Source material:
···
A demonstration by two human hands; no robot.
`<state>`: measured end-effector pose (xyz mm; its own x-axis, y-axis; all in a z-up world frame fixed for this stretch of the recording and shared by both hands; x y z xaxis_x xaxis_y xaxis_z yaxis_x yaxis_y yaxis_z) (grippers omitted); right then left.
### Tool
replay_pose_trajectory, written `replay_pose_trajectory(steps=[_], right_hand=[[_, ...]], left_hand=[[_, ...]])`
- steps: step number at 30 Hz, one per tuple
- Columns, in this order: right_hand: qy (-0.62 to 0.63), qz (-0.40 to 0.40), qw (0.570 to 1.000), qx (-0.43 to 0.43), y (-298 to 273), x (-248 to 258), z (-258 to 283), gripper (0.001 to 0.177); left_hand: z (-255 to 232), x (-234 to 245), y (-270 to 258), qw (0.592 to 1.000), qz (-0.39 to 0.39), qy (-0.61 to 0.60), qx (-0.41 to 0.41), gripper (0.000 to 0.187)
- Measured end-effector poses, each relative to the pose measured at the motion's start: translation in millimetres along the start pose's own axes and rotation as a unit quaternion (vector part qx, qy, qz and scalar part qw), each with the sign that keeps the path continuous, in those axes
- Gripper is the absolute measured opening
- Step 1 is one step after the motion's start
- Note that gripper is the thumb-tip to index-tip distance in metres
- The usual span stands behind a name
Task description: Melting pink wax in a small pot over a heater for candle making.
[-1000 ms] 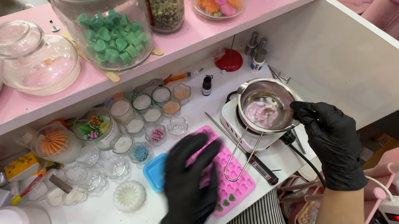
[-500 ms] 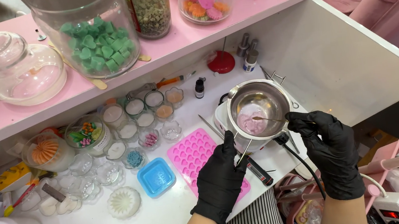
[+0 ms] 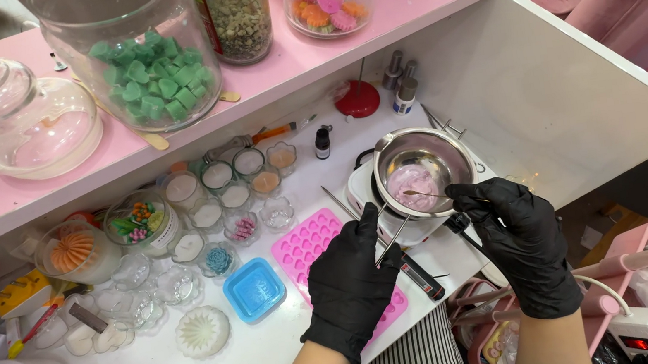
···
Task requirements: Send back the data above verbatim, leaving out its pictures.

Output of the exercise:
A demonstration by two human hands; no robot.
`<state>`: measured end-effector pose (xyz mm; its own x-axis, y-axis; all in a z-up world frame fixed for this stretch of the recording and shared by both hands; x y z xaxis_x xaxis_y xaxis_z yaxis_x yaxis_y yaxis_z) (grippers omitted); right then left.
### Tool
replay_pose_trajectory, written `replay_pose_trajectory(steps=[_], right_hand=[[_, ...]], left_hand=[[_, ...]])`
- steps: step number at 30 Hz, one per tuple
- Columns, in this order: right_hand: qy (-0.62 to 0.63), qz (-0.40 to 0.40), qw (0.570 to 1.000), qx (-0.43 to 0.43), y (-298 to 273), x (-248 to 258), z (-258 to 283), gripper (0.001 to 0.177); left_hand: z (-255 to 232), x (-234 to 245), y (-270 to 258), qw (0.592 to 1.000), qz (-0.39 to 0.39), qy (-0.61 to 0.60), qx (-0.41 to 0.41), gripper (0.000 to 0.187)
- Measured end-effector poses, each relative to the pose measured at the motion's start: translation in millimetres along the start pose's own axes and rotation as a unit quaternion (vector part qx, qy, qz and scalar part qw), each with the sign that keeps the path continuous, in those axes
- Gripper is the absolute measured opening
- Step 1 is one step after the motion's start
- Note that gripper is the thumb-tip to index-tip distance in metres
- The usual span stands behind a name
Task description: Melting pink wax in a small pot over a heater for candle making.
[-1000 ms] 
[-500 ms] 
[+0 ms] 

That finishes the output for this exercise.